Merkez Efendi Hamamı’nın Tarihi ve Özelikleri
Giriş kapısına göre sağda kalan hücreyi, kapısının üstündeki mermer kitabeden öğrendiğimize göre, zaman zaman Merkez Efendi’nin de kullandığı olmuş. Özellikle hummalılara iyi geldiği söylenen hamamın şifalı suyunu da tekkesini kurarken zaten Merkez Efendi’nin bizzat kendisinin keşfettiği söylenir.Darülkurra’dan çıkıp Merkezefendi Caddesi üzerinde güneye doğru yürüyoruz. Cadde, birkaç sene evvel yenilenmiş ve küçük küp şeklinde Arnavut kaldırımlarıyla döşenmiş. Biraz daha ilerleyince sağda, Hamam Çıkmazı Sokağı’nın köşesinde 1965’lerden beri var olan, babadan oğula kalmış gecekondudan bozma bir mahalle bakkalı bulunuyor. Onun az ötesinde de yine aynı tarihlerden kalma olduğu tahmin edilen Son Durak Kıraathanesi ismiyle bir mahalle kahvesi göze çarpıyor. Bakkal ve kahveyi geçince sağda Merkezefendi Tekkesi’ne ait olan hamamla karşılaşılır. Şu anda restorasyon aşamasında olan hamam, ufak boyutlarda tutulmuş tek bir hamam görünümünde olmakla beraber başlangıçta Çifte Hamam olarak yaptırılmış. Ne yazık ki kadınlar için ayrılan kısmının özgün haliyle bu güne ulaşması mümkün olmamıştır. İstanbul’da pek rastlanmadığı söylenen bir özelliği de vardır hamamın: “Dolaplı” dedikleri türden bir kuyuya sahiptir. Merkezefendi Külliyesi’nin bir parçası olarak inşa edilmiş olan hamam, bir Mimar Sinan eseridir.
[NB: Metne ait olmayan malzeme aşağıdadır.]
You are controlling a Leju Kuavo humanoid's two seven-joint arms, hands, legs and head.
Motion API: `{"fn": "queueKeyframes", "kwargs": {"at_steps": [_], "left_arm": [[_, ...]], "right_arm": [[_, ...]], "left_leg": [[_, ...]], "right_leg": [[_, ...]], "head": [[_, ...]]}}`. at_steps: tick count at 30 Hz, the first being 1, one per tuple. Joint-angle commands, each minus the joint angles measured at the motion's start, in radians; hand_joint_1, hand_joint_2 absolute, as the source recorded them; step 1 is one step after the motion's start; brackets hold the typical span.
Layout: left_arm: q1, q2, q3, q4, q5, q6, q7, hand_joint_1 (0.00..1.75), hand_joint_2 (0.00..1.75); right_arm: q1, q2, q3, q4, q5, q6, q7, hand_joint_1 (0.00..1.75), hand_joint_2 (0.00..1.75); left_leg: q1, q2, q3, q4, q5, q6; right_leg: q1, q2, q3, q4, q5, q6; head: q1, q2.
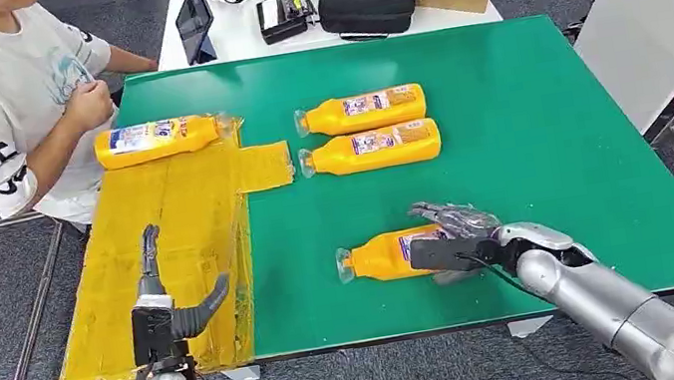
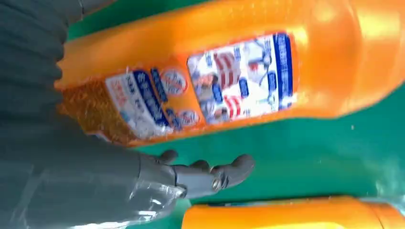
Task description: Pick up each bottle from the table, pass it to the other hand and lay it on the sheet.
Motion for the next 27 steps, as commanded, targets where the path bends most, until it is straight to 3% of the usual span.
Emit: {"fn": "queueKeyframes", "kwargs": {"at_steps": [1, 22, 24, 25, 26, 27], "left_arm": [[-0.051, 0.001, -0.022, 0.092, 0.012, 0.000, 0.006, 0.00, 1.75], [-0.052, 0.008, -0.021, 0.085, 0.025, 0.001, 0.010, 0.00, 1.75], [-0.048, 0.006, -0.020, 0.091, 0.029, -0.001, 0.016, 0.00, 1.75], [-0.049, 0.005, -0.020, 0.096, 0.031, 0.001, 0.012, 0.00, 1.75], [-0.050, 0.005, -0.019, 0.098, 0.034, 0.000, 0.011, 0.00, 1.75], [-0.051, 0.004, -0.019, 0.100, 0.036, -0.003, 0.011, 0.00, 1.75]], "right_arm": [[-0.046, 0.068, 0.100, 0.149, 0.022, -0.014, -0.001, 0.00, 1.75], [-0.067, 0.056, 0.128, 0.167, 0.053, -0.014, 0.010, 0.00, 1.75], [-0.100, 0.010, 0.193, 0.134, 0.092, 0.037, 0.026, 0.00, 1.75], [-0.106, -0.003, 0.202, 0.124, 0.092, 0.035, 0.028, 0.49, 1.75], [-0.105, -0.006, 0.203, 0.122, 0.094, 0.032, 0.028, 1.24, 1.75], [-0.104, -0.008, 0.208, 0.124, 0.094, 0.035, 0.029, 1.75, 1.75]], "left_leg": [[0.001, 0.001, 0.004, -0.001, -0.001, 0.000], [0.003, 0.003, 0.009, -0.001, -0.002, -0.001], [0.002, 0.002, 0.007, 0.000, -0.001, 0.000], [0.001, 0.001, 0.006, 0.000, -0.001, 0.000], [0.001, 0.001, 0.005, 0.000, -0.001, 0.000], [0.001, 0.001, 0.005, 0.000, 0.000, 0.000]], "right_leg": [[0.002, 0.000, 0.004, -0.002, 0.000, -0.003], [0.004, 0.000, 0.009, -0.003, -0.001, -0.006], [0.003, 0.000, 0.008, -0.002, -0.001, -0.004], [0.002, 0.000, 0.006, -0.001, -0.001, -0.003], [0.001, 0.000, 0.005, -0.001, -0.001, -0.003], [0.001, 0.000, 0.005, -0.001, 0.000, -0.002]], "head": [[0.000, 0.000], [0.000, 0.000], [0.000, 0.000], [0.000, 0.000], [0.000, 0.000], [0.000, 0.000]]}}
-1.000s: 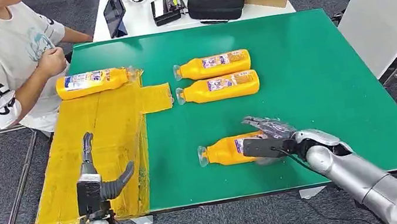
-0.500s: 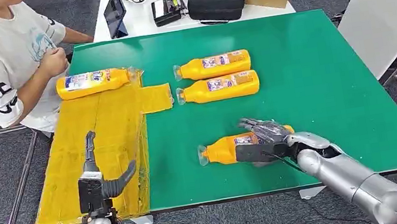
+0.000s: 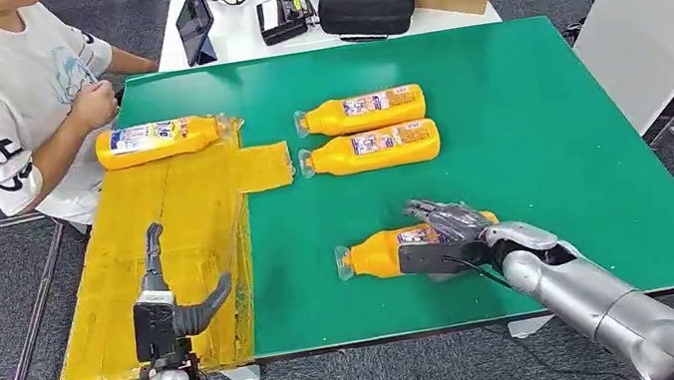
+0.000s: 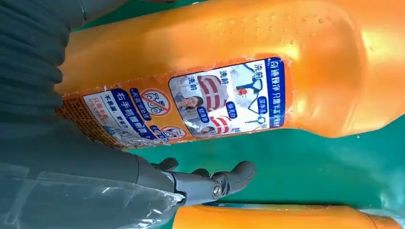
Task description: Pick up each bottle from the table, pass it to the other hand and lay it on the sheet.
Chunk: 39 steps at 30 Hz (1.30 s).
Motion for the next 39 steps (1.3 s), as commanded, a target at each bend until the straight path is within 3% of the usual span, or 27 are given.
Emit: {"fn": "queueKeyframes", "kwargs": {"at_steps": [1, 9, 14, 17, 22, 23, 25, 26, 28, 30, 32, 33, 36, 37, 39], "left_arm": [[-0.037, 0.004, -0.008, 0.077, 0.016, -0.002, 0.004, 0.00, 1.75], [-0.049, 0.005, -0.007, 0.087, 0.029, 0.006, -0.001, 0.00, 1.75], [-0.039, 0.008, -0.005, 0.075, 0.029, 0.004, 0.005, 0.00, 1.75], [-0.024, 0.007, 0.003, 0.055, 0.025, 0.000, 0.007, 0.00, 1.75], [-0.019, 0.006, 0.006, 0.044, 0.020, -0.005, 0.011, 0.00, 1.75], [-0.018, 0.005, 0.009, 0.042, 0.019, -0.002, 0.011, 0.00, 1.75], [-0.003, 0.000, 0.021, 0.019, 0.016, -0.004, 0.015, 0.00, 1.75], [0.022, -0.006, 0.032, -0.020, 0.015, -0.006, 0.025, 0.00, 1.75], [0.078, -0.014, 0.043, -0.111, 0.021, -0.034, 0.058, 0.00, 1.75], [0.123, -0.022, 0.036, -0.197, 0.039, -0.089, 0.099, 0.00, 1.75], [0.140, -0.025, 0.019, -0.240, 0.061, -0.127, 0.123, 0.00, 1.75], [0.143, -0.023, 0.002, -0.254, 0.104, -0.184, 0.153, 0.00, 1.75], [0.142, -0.015, -0.038, -0.263, 0.162, -0.247, 0.196, 0.00, 1.75], [0.142, -0.010, -0.050, -0.264, 0.189, -0.275, 0.205, 0.00, 1.75], [0.143, -0.002, -0.075, -0.269, 0.213, -0.314, 0.215, 0.00, 1.75]], "right_arm": [[-0.047, -0.046, 0.134, 0.029, 0.029, 0.042, 0.019, 1.75, 1.75], [-0.144, -0.175, 0.233, -0.096, -0.047, 0.151, -0.003, 1.75, 1.75], [-0.118, -0.154, 0.212, -0.085, -0.046, 0.068, 0.014, 1.75, 1.75], [-0.034, -0.105, 0.112, -0.084, -0.027, -0.073, -0.002, 1.75, 1.75], [-0.009, -0.092, 0.082, -0.086, 0.005, -0.076, -0.001, 1.75, 1.75], [0.017, -0.076, 0.035, -0.091, -0.008, -0.120, -0.010, 1.75, 1.75], [0.149, 0.038, -0.165, -0.117, -0.009, -0.247, -0.048, 1.75, 1.75], [0.250, 0.178, -0.325, -0.165, 0.042, -0.393, -0.071, 1.75, 1.75], [0.339, 0.360, -0.471, -0.289, 0.131, -0.562, -0.097, 1.75, 1.75], [0.390, 0.467, -0.551, -0.442, 0.188, -0.712, -0.112, 1.75, 1.75], [0.414, 0.489, -0.589, -0.529, 0.195, -0.766, -0.146, 1.75, 1.75], [0.436, 0.512, -0.628, -0.570, 0.108, -0.774, -0.196, 1.75, 1.75], [0.469, 0.541, -0.703, -0.596, 0.095, -0.831, -0.273, 1.75, 1.75], [0.480, 0.555, -0.723, -0.601, 0.084, -0.857, -0.304, 1.75, 1.75], [0.495, 0.561, -0.739, -0.597, 0.057, -0.862, -0.333, 1.75, 1.75]], "left_leg": [[0.001, 0.001, 0.003, 0.000, -0.001, 0.000], [-0.001, -0.001, 0.001, 0.001, 0.000, 0.000], [-0.001, 0.002, 0.002, 0.000, -0.001, 0.000], [0.001, 0.002, 0.005, 0.000, -0.002, 0.000], [0.001, 0.003, 0.005, 0.000, -0.002, 0.000], [0.000, 0.003, 0.002, 0.000, -0.001, 0.001], [0.000, 0.001, 0.000, -0.001, 0.000, 0.001], [0.001, 0.002, 0.003, -0.001, -0.001, 0.000], [0.002, 0.005, 0.004, -0.002, -0.002, -0.001], [0.003, 0.010, 0.000, -0.001, -0.003, -0.001], [0.004, 0.015, 0.003, 0.000, -0.006, -0.003], [0.004, 0.007, -0.003, 0.000, -0.003, -0.002], [0.004, -0.003, -0.004, 0.000, -0.001, -0.001], [0.006, -0.003, 0.001, 0.002, -0.005, -0.001], [0.005, -0.002, -0.004, 0.000, -0.001, -0.001]], "right_leg": [[0.002, -0.001, 0.004, -0.001, -0.001, -0.004], [0.000, -0.002, 0.002, 0.000, -0.001, -0.002], [0.000, 0.000, 0.003, -0.001, 0.000, -0.003], [0.002, 0.000, 0.006, -0.002, -0.001, -0.005], [0.002, 0.001, 0.006, -0.002, -0.001, -0.005], [0.000, 0.001, 0.003, -0.001, 0.000, -0.003], [0.000, 0.000, 0.001, -0.001, 0.001, -0.001], [0.001, 0.001, 0.004, -0.002, 0.000, -0.003], [0.003, 0.003, 0.005, -0.004, 0.001, -0.004], [0.004, 0.008, 0.000, -0.001, 0.001, -0.004], [0.006, 0.012, 0.001, 0.002, -0.002, -0.007], [0.004, 0.005, -0.005, 0.002, -0.001, -0.003], [0.004, -0.005, -0.004, 0.001, -0.004, -0.004], [0.006, -0.005, 0.003, 0.001, -0.007, -0.007], [0.003, -0.004, -0.003, 0.001, -0.003, -0.004]], "head": [[0.000, 0.000], [0.000, 0.000], [0.000, 0.000], [0.000, 0.000], [0.000, 0.000], [0.000, 0.000], [0.000, 0.000], [0.000, 0.000], [0.000, 0.000], [0.000, 0.000], [0.000, 0.000], [-0.001, 0.000], [0.000, 0.000], [0.001, 0.000], [0.000, 0.000]]}}
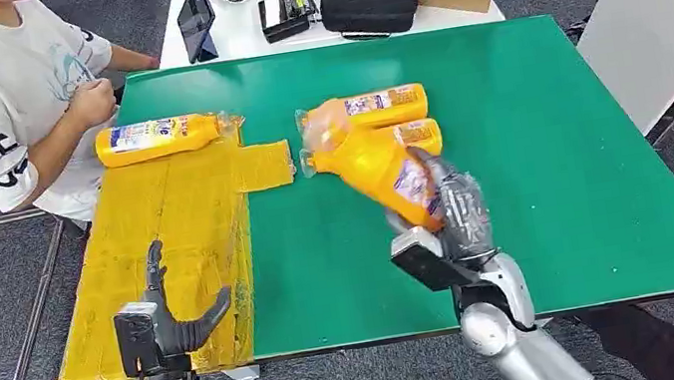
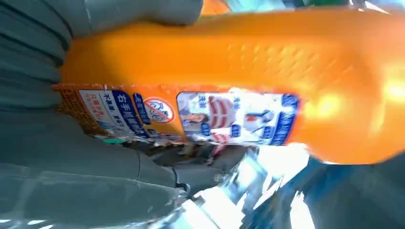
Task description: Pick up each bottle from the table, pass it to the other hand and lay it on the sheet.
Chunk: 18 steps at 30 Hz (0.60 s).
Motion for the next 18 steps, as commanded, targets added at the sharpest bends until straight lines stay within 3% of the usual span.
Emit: {"fn": "queueKeyframes", "kwargs": {"at_steps": [1, 5, 12, 14, 18], "left_arm": [[0.017, 0.018, -0.085, -0.084, 0.104, -0.130, 0.065, 0.00, 1.75], [0.011, 0.053, -0.156, -0.088, 0.101, -0.177, 0.081, 0.00, 1.75], [0.030, 0.077, -0.262, -0.117, 0.183, -0.268, 0.090, 0.00, 1.75], [0.040, 0.088, -0.289, -0.148, 0.180, -0.281, 0.069, 0.00, 1.75], [0.047, 0.108, -0.321, -0.156, 0.223, -0.360, 0.070, 0.00, 1.75]], "right_arm": [[0.122, 0.188, -0.271, -0.156, -0.057, -0.073, -0.122, 1.75, 1.75], [0.140, 0.205, -0.299, -0.115, -0.092, -0.073, -0.180, 1.75, 1.75], [0.167, 0.237, -0.317, 0.046, -0.145, 0.055, -0.282, 1.75, 1.75], [0.169, 0.230, -0.290, 0.110, -0.140, 0.132, -0.295, 1.75, 1.75], [0.150, 0.239, -0.200, 0.242, -0.048, 0.178, -0.303, 1.75, 1.75]], "left_leg": [[0.000, 0.000, 0.000, 0.000, 0.000, 0.000], [-0.002, 0.003, 0.003, 0.000, -0.002, 0.001], [-0.001, 0.004, 0.008, -0.002, -0.003, 0.000], [0.000, 0.006, 0.011, -0.002, -0.004, 0.000], [0.000, 0.005, 0.010, -0.002, -0.003, 0.000]], "right_leg": [[0.000, -0.001, 0.001, 0.000, 0.000, -0.001], [-0.001, 0.001, 0.004, -0.002, 0.000, -0.003], [0.001, 0.001, 0.008, -0.004, 0.000, -0.004], [0.002, 0.003, 0.012, -0.006, -0.001, -0.006], [0.002, 0.003, 0.011, -0.005, 0.000, -0.005]], "head": [[0.000, 0.000], [0.000, 0.000], [0.000, 0.000], [0.000, 0.000], [0.000, 0.000]]}}
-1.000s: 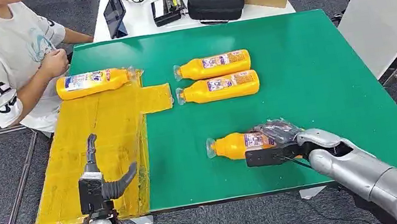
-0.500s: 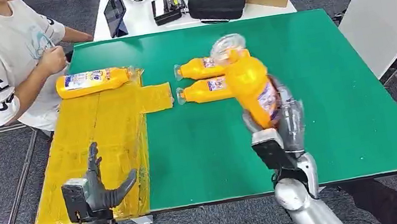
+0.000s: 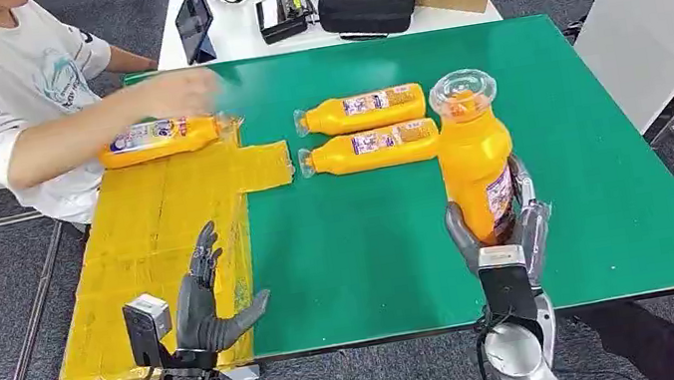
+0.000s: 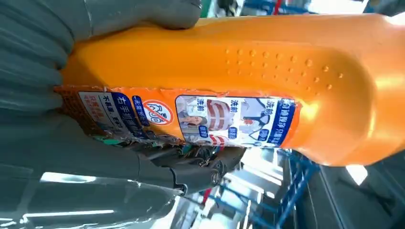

Erkekler tarafının soyunmalık kısmının dışında geçirdiği tamirlerden ucuz kurtulan ve özgün halini korumayı başaran hamam 1960’larda da bir tadilat görür. Uzmanınca ahşap karkas sisteminde tasarlanmış olduğu söylenen soyunmalık kısmının daha önce on dokuzuncu yüzyılda da yenilendiği biliniyor. Erkekler kısmı sıcaklığının, Selçuklulardan bu yana hamam mimarisinde bir gelenek halini aldığını söyleyebileceğimiz bir şekilde, eyvanlı ve halvet hücrelerinin köşelere yerleştirilmesi suretiyle tasarlanmış olduğu görülüyor Küçük kubbelerle örtülü, iki parçalı ılıklık ve dört halvetli bir sıcaklığa sahip olan bu hamamın girişinin sağında tıraşlık, hemen onun yanında da tuvaleti yer alıyor.
Bunun yanı sıra, Muharrem ayının onuncu sabahında İstanbul’da meskûn bütün Sünbülî şeyhlerinin, ama illa ki namazdan evvel, Merkezefendi Hamamı’nda toplandıkları, burada tarikat adabı mucibince topluca yıkanıp bayramlık libaslarıyla tekkenin cami-tevhidhanesinde sabah namazını eda ettikleri rivayet edilir. Daha sonra da kafile halinde hem yürüyüp hem de Kerbela şehitlerine mersiyeler okuyarak Sünbilîliğin merkezi olan ve öğle namazını müteakip büyük bir aşure cemiyetinin düzenlendiği Sünbülefendi Tekkesi’nde buluşmalarının da bir gelenek olarak uzun asırlar yaşatıldığı söylenir. Hamam, Zeytinburnu Belediyesi’nce yürütülen Kültür Vadisi Projesi kapsamında restorasyona alınmıştır.